Человек и другое. Книга странствий - страница 9
Только потом понемногу зрение начало приходить в себя. Зойка отошла в сторону, присела, дурно ей (и ему, в животе ее) от этой крови, пуха, перьев, жары, запаха жалкой животной смерти и одури этой сплоченной жизни, наяривающей круги.
И вдруг – кто-то кладет на плечо мне руку. Оборачиваюсь. Телевиденье. (Они, оказалось, искали нас по наводке того департамента.) Здравствуйте, говорят, давайте вон к тем деревьям отойдем, там поспокойней. Зачем же, говорю, отходить? Ладно, включают камеру.
И тут меня, что называется, понесло: пух, перья, костры, весь в отблесках, Рамаяну пою с голоса, окружен толпой, глазеют, кур и детей к груди прижав…
А несколько дней спустя, в Какинаде, только с поезда, раннее утро, зашли в булочную, а продавец так изумленно смотрит нас, складывает у лица ладони: «Свами, – говорит, – свами… Только что видел вас по первому каналу. Прекрасная речь, божественная! Я такого об Индии в жизни не слышал». Да, думаю, я тоже, особенно на фоне той куромахии за спиной.
А потом, недели через две, перевалив через горы, мы оказались в глубинке Ориссы, где обитает племя бодо, наиболее аутентичное и, как сказали нам, небезопасное – живут в горах, вдали от людей, к себе не подпускают. Зашли мы в городке Корапут в местный этномузей, а во флигиле сидят архивариусы, пишут про это бодо, которое за горой, сидят, пишут, сплевывая кровавым «паном» в открытое окно. А вы-то их видели, спрашиваю. Нет, говорят, что вы, никогда! – смертельно опасно.
Добирались мы поначалу автобусом, потом каким-то лесовозом, потом пешком. Первых бодо – несколько женщин – увидели сидящими у тропы. Как-то объяснились на пальцах, сфотографировали, не успели отойти, как вдруг оказались окруженными их мутными обкуренными мужичками, вышедшими из лесу. Деньги требуют и, ухмыляясь, водят ножом у лица. Несколько напряженных минут. Уладили, энергетически, без слов и денег.
…Возвращались лесной тропой, уже смеркалось. Девочка лет пяти с каким-то фарфоровым мертвенно-взрослым лицом выглянула из-за дерева. Или слегка набеленным? И опять – из-за другого дерева. Как же она переместилась? И смотрит таким странным взглядом… как маленькая упавшая с неба судьба. Чуть впереди, и ждет.
Джаганнат
Я очень взволнован, любушка. Я нашел своего бога. Он был у меня в детстве. А потом, года в три, я, видно, как-то отвлекся. Ну и он, наверное. А теперь – вот, я узнал его. Такое счастье!
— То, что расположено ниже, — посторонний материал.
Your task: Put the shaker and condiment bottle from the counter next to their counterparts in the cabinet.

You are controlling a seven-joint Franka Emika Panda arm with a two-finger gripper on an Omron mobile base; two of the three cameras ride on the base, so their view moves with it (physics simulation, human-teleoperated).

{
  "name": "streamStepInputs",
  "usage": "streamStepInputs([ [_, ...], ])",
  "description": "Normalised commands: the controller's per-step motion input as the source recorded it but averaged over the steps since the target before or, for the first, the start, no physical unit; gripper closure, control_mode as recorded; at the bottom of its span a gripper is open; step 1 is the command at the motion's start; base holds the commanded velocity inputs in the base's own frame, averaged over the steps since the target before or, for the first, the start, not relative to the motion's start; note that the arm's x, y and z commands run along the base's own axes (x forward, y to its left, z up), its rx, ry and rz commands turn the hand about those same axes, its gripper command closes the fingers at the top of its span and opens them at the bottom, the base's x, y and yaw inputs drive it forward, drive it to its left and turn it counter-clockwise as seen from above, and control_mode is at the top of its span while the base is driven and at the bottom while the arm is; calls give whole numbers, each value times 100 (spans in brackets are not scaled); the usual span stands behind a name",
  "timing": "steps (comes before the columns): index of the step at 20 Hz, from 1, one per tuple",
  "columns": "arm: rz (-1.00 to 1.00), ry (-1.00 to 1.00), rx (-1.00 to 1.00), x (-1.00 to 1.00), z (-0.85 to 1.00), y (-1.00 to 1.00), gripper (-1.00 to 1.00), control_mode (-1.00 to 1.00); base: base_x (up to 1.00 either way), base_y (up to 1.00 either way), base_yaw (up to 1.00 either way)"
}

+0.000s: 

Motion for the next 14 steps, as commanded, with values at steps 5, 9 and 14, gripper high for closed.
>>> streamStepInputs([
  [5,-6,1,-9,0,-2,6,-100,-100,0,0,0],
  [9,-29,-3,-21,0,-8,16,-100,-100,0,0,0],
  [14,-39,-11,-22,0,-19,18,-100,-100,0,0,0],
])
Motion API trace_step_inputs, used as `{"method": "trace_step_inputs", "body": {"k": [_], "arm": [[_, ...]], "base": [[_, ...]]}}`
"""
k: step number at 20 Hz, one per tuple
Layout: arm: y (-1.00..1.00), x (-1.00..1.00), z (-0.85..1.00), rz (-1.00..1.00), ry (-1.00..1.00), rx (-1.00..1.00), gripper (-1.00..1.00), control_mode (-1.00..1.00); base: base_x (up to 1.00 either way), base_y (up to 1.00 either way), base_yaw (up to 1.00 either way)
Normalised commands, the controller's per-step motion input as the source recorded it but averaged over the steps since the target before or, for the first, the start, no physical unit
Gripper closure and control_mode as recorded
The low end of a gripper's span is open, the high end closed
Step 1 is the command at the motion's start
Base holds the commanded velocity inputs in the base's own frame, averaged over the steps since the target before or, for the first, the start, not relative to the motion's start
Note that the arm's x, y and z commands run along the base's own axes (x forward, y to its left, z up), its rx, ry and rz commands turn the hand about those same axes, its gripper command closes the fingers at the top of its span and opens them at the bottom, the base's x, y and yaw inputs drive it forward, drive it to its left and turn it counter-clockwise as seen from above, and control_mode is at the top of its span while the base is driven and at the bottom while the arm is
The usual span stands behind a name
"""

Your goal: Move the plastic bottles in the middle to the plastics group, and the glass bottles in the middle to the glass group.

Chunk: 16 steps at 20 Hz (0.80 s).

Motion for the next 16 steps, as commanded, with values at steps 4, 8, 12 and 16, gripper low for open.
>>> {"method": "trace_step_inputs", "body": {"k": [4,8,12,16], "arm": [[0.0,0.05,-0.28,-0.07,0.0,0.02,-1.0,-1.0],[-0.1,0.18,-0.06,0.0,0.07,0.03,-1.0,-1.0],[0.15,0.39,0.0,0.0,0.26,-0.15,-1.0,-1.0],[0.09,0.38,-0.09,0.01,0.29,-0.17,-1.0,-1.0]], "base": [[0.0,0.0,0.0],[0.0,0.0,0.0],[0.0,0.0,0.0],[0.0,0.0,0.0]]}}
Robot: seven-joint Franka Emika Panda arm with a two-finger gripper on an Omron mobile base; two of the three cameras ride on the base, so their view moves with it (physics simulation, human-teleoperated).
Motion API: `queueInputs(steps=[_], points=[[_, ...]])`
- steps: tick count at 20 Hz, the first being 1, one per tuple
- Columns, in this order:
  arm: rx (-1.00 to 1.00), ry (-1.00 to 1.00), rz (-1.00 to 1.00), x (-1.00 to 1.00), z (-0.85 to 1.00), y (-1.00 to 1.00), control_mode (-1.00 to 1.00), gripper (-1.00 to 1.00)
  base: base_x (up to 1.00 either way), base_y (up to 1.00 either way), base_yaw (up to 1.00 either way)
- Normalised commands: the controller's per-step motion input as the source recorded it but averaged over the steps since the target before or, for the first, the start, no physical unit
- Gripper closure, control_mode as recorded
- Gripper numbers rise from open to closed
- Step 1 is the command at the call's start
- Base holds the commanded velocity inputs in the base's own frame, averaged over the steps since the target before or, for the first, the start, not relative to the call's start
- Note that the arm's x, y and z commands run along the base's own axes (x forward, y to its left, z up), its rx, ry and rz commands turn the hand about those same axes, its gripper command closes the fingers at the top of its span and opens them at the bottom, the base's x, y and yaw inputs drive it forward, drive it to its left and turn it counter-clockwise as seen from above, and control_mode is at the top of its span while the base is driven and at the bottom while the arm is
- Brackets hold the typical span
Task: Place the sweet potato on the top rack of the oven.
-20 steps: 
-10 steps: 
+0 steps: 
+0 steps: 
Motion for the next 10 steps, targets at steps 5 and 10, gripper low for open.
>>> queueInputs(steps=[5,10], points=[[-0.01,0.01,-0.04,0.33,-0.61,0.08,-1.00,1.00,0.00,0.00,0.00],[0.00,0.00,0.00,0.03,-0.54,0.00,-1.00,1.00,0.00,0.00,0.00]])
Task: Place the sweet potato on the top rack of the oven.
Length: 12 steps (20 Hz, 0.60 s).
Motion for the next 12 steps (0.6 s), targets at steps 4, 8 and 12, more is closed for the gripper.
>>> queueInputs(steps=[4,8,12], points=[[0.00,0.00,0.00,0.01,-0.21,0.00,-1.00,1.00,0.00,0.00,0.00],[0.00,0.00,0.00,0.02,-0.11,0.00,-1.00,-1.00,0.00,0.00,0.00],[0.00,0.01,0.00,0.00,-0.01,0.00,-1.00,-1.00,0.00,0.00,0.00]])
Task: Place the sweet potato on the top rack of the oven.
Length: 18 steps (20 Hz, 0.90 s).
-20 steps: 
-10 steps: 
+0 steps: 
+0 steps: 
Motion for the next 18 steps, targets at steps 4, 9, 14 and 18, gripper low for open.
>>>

Где ж я нашел его? В Ориссе (той, что в шашки букв играет с Россией), в Индии, посреди волошинских голубых холмов. Храм Джаганнат (одна из ранних ветвей индуизма), на горе стоит, пуст. Голова на пороге, а тело в тени, лежит, в детский бубен постукивает. А во дворе боги стоят. Много их, и все они вместе – один. Как о них скажешь? Чем? Или слова, или бог. И с чего ему жизнь отдавать за нас, а не муравья или куст сирени? Цацы такие? А вот в Джаганнате – и муравей, и мы, и куст сирени. И взвинченная радость. Но – в напряженной тишине, зловещей. Там шаровые молнии в нем ходят, как церемониймейстеры, в пустынных залах, и свет густой клубится, там, под маской. А с виду – кукла, пугало, пришелец, цыганским золотом расшит. Плюмажи, бисер. Стоит, таращит очи, и нож улыбки прячет, но так, чтобы ты видел, где лежит. А сам сияет, весел и любим. Мол, я не я и песня не моя.
Кто ж они? Сны Параджанова, снящиеся Кустурице, снящемуся Кецалькоатлю? – И тут есть Ындейская земля… олло худо, олло акь, олло ты, олло кармиелло, танъгресень, худосеньсень… Как ты сказал – самоварные бабы небытия? А который из них твой? Тот – из нежно-зеленой глины, завернутый в простыню, как Катулл в бане, губы цветочком, а глаза распаренные? Глянь – еле сдерживаются от смеха, а надуты, как смерть. А голова все лежит на пороге, поглядывая на нас, бубном обмахиваясь.